At home, she dropped her bag by the door and stood in the quiet. The house smelled faintly of laundry detergent and the faint lemon of old wood polish. Safe. Ordinary. She should have let it be enough.
But she couldn’t shake the image of him at that table, eyes following her every move. Not aggressive, not obvious—worse than that. Patient.
She moved through the motions—kicking off her shoes, starting the kettle—but her mind drifted to the same question she hated asking: Why me? He could have focused on any number of girls. Girls who would’ve said yes. Girls who would’ve leaned closer instead of pulling away.
Her throat tightened, and without meaning to, her thoughts wandered further, unbidden—to Landon. The way he’d looked at her back at the fair. The way his presence had been quiet, sure, but never suffocating. Landon’s gaze hadn’t pressed, hadn’t demanded. It had invited. That was the difference.
The comparison stung, and she pushed it down, focusing instead on the steam curling from the mug in her hands. If she kept her head down, if she stayed careful, maybe Jeff would move on. Maybe.
But deep down, she doubted it.
---
Jeff
When she left, Jeff didn’t follow. He never did, not yet. He stayed at the table, hands wrapped around the cooling cup, and watched the door swing shut behind her.
Patience. Always patience.
He’d let her think she had space. Let her walk home, let her breathe. But he knew she’d felt him there, just like he knew she’d remember it now. That was how it started—not with grand gestures, but with presence. With persistence.

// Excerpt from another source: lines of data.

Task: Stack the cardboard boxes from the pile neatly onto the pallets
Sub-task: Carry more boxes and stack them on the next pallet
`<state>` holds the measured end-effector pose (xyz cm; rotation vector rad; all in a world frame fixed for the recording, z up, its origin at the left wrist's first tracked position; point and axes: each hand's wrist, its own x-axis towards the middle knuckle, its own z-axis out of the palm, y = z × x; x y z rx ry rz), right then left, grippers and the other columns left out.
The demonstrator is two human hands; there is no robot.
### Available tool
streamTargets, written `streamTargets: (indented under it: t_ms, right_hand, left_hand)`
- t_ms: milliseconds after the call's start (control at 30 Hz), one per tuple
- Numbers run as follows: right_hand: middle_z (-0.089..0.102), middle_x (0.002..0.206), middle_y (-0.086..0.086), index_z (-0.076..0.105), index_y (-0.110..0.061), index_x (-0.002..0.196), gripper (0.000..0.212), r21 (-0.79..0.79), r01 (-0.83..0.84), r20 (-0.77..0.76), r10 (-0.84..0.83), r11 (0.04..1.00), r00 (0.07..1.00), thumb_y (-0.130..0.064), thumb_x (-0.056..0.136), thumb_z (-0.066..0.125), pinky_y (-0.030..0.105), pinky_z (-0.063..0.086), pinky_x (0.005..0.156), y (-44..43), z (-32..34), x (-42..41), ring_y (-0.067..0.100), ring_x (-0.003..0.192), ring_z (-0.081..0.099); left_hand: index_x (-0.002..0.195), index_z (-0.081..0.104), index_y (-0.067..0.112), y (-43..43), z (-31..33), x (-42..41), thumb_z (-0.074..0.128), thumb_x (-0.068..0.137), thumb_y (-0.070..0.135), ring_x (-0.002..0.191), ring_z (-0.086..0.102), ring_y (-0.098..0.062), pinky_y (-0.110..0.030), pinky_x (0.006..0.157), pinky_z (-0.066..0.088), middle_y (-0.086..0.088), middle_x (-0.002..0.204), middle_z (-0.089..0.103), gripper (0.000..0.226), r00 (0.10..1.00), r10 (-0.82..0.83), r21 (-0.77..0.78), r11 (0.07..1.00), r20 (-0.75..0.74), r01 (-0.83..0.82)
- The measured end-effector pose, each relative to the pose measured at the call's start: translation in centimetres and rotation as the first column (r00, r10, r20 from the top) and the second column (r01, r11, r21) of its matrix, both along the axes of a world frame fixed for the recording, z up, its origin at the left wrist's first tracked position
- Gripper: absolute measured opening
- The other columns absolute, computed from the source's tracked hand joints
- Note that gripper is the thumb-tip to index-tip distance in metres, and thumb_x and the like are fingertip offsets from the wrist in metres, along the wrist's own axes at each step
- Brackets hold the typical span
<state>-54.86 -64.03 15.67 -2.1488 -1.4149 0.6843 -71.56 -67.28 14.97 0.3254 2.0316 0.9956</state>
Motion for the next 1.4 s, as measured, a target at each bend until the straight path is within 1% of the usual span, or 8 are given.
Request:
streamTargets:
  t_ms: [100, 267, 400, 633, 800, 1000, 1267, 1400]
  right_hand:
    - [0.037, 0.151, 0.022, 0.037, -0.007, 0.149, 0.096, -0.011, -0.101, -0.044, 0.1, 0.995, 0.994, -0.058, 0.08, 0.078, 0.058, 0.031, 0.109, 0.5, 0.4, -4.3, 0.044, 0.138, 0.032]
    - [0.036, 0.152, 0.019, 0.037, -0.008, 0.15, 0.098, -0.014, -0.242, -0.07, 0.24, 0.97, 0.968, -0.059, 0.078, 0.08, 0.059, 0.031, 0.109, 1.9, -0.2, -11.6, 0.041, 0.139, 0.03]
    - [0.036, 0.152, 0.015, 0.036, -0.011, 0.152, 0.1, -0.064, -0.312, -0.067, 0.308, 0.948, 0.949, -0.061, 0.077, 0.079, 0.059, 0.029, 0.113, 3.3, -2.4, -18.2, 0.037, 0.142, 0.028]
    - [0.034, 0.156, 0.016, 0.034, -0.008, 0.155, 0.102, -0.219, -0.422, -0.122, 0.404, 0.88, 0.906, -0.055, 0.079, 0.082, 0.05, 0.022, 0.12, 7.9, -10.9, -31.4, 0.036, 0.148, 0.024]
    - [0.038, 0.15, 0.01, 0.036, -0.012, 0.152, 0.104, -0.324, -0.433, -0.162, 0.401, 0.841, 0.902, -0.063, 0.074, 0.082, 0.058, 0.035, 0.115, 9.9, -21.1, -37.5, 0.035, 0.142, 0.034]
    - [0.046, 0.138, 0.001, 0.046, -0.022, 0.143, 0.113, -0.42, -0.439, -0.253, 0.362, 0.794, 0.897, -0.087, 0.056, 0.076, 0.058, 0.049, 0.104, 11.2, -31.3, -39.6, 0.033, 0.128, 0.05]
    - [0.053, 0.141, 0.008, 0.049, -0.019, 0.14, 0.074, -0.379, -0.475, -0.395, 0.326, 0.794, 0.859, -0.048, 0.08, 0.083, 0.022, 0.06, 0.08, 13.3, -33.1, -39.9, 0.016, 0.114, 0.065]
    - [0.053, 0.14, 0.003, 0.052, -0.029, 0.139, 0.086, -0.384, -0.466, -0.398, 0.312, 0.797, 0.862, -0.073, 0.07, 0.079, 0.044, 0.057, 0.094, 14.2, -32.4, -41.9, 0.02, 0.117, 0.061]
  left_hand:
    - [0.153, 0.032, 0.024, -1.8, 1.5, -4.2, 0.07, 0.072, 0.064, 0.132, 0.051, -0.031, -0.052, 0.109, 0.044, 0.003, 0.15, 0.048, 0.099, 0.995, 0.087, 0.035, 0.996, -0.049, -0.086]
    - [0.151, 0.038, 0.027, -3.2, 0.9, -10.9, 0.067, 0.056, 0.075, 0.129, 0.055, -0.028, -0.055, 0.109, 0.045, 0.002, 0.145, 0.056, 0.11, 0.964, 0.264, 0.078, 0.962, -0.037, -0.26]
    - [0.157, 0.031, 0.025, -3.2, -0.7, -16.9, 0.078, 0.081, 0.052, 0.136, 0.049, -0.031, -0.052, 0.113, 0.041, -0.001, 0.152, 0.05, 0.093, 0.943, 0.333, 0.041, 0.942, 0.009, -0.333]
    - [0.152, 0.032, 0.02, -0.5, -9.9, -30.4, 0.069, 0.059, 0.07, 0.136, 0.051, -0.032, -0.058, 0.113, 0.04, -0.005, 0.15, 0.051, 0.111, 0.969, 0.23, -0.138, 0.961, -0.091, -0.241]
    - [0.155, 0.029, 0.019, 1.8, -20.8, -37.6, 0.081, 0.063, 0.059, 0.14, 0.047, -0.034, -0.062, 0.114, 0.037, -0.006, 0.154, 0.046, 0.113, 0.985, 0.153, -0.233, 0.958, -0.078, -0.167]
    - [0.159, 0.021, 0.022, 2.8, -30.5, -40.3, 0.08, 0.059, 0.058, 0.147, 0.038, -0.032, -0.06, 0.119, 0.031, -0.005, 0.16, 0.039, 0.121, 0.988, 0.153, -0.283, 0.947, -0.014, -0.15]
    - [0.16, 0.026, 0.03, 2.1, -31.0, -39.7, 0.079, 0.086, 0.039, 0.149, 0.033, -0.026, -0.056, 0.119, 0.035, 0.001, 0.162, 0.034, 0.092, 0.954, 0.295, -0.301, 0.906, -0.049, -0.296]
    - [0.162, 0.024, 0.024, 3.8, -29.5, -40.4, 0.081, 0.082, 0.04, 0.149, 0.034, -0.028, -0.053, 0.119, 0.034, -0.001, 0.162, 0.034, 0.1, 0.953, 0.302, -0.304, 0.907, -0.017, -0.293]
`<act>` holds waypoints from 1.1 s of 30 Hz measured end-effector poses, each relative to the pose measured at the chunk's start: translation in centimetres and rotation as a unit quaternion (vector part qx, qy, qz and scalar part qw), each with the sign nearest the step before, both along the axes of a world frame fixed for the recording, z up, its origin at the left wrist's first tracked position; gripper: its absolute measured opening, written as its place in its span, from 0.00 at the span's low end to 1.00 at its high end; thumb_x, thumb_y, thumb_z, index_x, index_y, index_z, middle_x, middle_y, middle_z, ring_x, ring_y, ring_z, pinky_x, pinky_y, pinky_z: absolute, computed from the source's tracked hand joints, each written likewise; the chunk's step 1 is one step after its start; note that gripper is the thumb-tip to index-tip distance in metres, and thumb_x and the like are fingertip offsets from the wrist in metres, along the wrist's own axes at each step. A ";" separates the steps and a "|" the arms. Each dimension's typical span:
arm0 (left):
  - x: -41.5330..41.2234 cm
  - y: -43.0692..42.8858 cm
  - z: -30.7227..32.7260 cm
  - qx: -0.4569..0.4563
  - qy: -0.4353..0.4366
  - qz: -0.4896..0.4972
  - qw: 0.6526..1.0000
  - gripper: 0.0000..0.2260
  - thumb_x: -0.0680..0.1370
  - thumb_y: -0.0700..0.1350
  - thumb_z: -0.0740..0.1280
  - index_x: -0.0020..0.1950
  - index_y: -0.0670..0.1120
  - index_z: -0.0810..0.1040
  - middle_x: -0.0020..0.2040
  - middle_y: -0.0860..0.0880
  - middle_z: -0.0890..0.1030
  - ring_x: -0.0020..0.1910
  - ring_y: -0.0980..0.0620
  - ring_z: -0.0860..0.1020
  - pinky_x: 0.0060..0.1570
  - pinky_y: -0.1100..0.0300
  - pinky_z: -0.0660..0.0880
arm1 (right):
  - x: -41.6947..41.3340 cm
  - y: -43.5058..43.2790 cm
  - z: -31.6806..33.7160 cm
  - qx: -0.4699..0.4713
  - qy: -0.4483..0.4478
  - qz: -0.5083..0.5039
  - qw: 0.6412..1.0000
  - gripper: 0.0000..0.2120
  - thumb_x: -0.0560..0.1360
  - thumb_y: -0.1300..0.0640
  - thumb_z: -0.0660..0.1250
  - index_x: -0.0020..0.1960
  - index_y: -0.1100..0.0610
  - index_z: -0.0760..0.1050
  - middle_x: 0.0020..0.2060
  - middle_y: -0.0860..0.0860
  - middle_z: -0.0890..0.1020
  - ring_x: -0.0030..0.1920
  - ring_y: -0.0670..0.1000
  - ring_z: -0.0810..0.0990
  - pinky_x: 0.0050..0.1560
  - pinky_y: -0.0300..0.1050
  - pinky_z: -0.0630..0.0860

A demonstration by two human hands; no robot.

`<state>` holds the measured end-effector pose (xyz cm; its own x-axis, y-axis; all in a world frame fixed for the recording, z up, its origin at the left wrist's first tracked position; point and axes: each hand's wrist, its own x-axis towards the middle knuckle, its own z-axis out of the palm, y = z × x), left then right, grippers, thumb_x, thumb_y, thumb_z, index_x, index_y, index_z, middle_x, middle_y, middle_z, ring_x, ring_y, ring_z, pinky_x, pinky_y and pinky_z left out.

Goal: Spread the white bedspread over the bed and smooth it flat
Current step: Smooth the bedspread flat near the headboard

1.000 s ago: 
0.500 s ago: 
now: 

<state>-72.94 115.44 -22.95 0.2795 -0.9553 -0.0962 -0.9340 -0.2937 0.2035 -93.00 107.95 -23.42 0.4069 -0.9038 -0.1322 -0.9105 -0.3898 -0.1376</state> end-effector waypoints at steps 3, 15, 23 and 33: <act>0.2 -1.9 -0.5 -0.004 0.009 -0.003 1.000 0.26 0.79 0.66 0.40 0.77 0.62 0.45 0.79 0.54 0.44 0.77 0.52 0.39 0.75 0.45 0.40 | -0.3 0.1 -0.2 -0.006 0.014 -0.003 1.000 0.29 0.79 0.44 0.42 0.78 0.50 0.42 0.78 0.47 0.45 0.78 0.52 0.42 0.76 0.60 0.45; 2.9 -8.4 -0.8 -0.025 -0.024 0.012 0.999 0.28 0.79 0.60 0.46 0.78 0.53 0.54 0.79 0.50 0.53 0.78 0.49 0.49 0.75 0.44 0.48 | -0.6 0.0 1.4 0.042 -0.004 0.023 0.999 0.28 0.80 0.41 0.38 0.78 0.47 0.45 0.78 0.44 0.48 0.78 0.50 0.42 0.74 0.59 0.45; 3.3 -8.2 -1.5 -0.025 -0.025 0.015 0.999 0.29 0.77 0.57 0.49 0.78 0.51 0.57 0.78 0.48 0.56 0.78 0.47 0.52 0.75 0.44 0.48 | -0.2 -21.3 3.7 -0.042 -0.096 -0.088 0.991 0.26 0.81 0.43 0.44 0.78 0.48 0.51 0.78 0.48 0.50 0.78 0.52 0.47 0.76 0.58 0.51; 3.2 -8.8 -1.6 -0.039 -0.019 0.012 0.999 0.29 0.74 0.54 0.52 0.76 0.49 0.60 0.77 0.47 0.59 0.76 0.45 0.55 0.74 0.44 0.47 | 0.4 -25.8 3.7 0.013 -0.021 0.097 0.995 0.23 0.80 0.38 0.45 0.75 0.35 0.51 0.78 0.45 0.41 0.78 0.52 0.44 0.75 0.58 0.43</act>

Jeff stood finally, stretching long and unhurried, letting the hum of the café wash over him. He slid a few bills onto the table though he hadn’t finished his drink. A barista offered a polite “See you tomorrow,” and he smiled, wide and easy.
“Count on it,” he said.
Outside, the drizzle had deepened, streetlights catching on the wet pavement, casting long golden streaks. Jeff shoved his hands in his pockets and walked without hurry, his grin still tucked at the corner of his mouth.
Envi didn’t know it yet, but she was already his project. His goal. His proof that persistence couldn’t be ignored.
And Jeff Nelson had never been the type to give up.